The next day, you take the few flights of stairs to your rooftop garden or your neighbor's to watch honeybees waggle dance the time and place of your best friend's birthday party.
Of course, without RFIDs, one would need to provide a mechanism in which the information can jump between species. This again could be done by hacking each conscripted carrier, either genetically or behaviorally or both, to enable direct interspecies communication. For instance, a love letter translated into a humpback whale's song that starlings can understand and then transliterated into elaborate aerial maneuvers.
There might be a chance that the love letter gets garbled along the way into a message of hate, in which case, that is the price you pay for really saving the planet.
But as always, our overriding interest here would be the effects of an Animal Messaging Service on the built environment.
What if everyone, to the ultimately surprise of Michiko Nitta, fully subscribes to her vision of the extreme green lifestyle and cities everywhere adopt the A.M.S. as the default mode of communication? What then would the physical form of the city be like if its networked infrastructure is based primarily on zoology?
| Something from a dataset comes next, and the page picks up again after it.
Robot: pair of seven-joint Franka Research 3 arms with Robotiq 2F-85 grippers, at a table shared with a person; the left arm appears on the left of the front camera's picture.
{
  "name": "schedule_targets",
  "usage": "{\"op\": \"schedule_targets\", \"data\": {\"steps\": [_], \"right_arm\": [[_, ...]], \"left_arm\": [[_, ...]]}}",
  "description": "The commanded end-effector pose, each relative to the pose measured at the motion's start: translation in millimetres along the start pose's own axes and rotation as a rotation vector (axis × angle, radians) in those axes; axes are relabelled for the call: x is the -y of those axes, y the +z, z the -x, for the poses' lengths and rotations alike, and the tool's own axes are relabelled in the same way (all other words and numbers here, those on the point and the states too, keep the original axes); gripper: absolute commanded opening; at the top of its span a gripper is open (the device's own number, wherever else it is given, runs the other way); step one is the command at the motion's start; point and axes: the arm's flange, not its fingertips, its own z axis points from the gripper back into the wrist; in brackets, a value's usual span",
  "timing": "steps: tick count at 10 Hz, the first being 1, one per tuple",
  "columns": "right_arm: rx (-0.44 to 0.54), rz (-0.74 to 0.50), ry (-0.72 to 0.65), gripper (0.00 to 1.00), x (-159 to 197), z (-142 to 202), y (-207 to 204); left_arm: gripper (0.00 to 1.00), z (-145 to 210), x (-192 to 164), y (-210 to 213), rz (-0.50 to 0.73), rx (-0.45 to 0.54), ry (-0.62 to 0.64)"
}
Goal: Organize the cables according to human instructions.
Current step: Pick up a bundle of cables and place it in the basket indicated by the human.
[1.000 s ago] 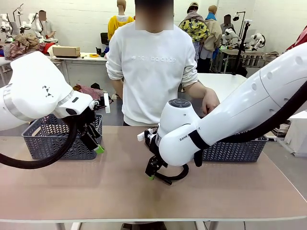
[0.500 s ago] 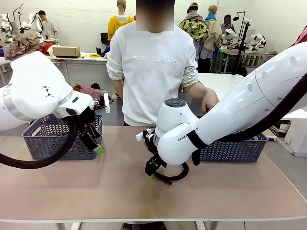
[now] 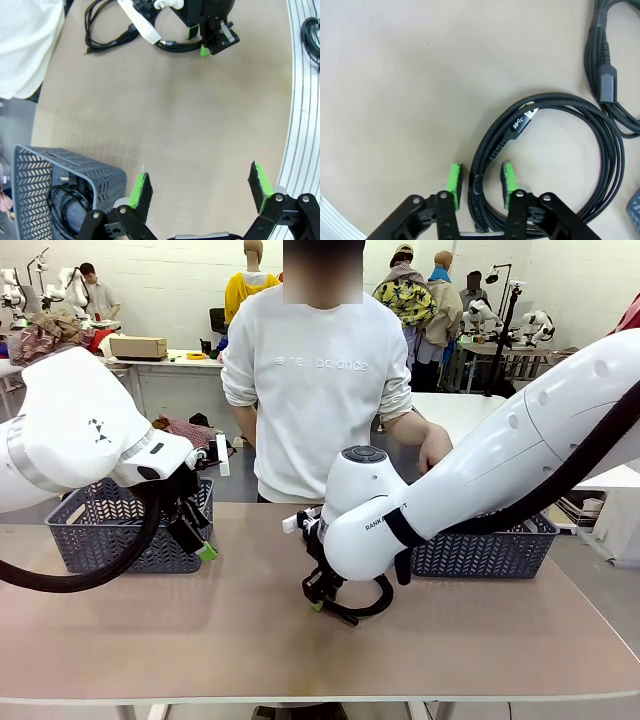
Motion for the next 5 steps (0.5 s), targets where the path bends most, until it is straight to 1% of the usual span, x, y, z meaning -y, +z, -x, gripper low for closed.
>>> {"op": "schedule_targets", "data": {"steps": [1,2,3,4,5], "right_arm": [[0.012,-0.030,-0.025,0.22,-1.4,-5.2,0.6],[0.010,-0.035,-0.027,0.08,-1.9,-5.4,1.0],[0.010,-0.032,-0.026,0.02,-2.3,-4.5,2.4],[0.007,-0.026,-0.027,0.00,-2.8,-2.9,5.6],[-0.008,-0.028,-0.030,0.00,-3.8,0.4,10.2]], "left_arm": [[1.00,-0.2,-0.7,0.9,0.005,0.001,0.002],[1.00,-0.2,-0.7,0.9,0.005,0.001,0.002],[1.00,-0.2,-0.7,0.9,0.005,0.001,0.002],[1.00,-0.2,-0.7,0.9,0.005,0.001,0.002],[1.00,-0.2,-0.7,0.9,0.005,0.001,0.002]]}}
Is this where “vegi.tecture” reaches its true potential?
And how does one site these “natural sanctuaries” as data ports into the spatial grid? Are we going to look back again to Frederick Law Olmsted's Emerald Necklaces for our model?
Or could there be a new landscape paradigm, one that is formed and informed by aberrant interspecies interaction; the threat of Avian flu; increasingly depleted natural resources; climate change; and the growing possibility that geoengineering may just be our best chance to counteract global warming?
For answers to those questions, you will most assuredly not find any in this article, but you will read about some interesting facts about a massive government-sponsored faunal surveillance system designed to track the food supply of the U.S. by tagging livestock, poultry and other animals with RFID.
We begin with Michele Gauler's ossuary for the information age, a project which she developed as a student at the Royal College Art in London.
Digital Remains, a beautiful, personalized data-storage artifact equipped with a Bluetooth connection, allows users to log on to the digital remains of a loved one and receive their data on personal digital devices. Search algorithms dig through the data, pulling out relevant personal traces, like a photograph from a holiday spenth together or a favorite piece of music, evoking the presence of the deceased.
This is not in our archives but we have covered similar examples of electronic mourning and remembrance before, for instance, those being experimented with at Forever Fernwood as part of its green burial practices. As their website explains: “Fernwood uses GPS and GIS to collect and manage detailed information about graves on this site. Using this technology allows us to keep accurate records and link to digital LifeStories about people who are buried in natural burial areas while minimizing the impact on the land.”
Indeed, one of the appeals of these digitized rituals is that they are a sustainable alternative to the gas-guzzling, water-guzzling, space-guzzling and money-guzzling Arcadian lawns with which most (American) cemeteries are landscaped.
The following two projects were referenced in a post about a new bioengineering technique in which disembodied meat is grown in laboratories and thereby forgoing rearing livestock on a farm.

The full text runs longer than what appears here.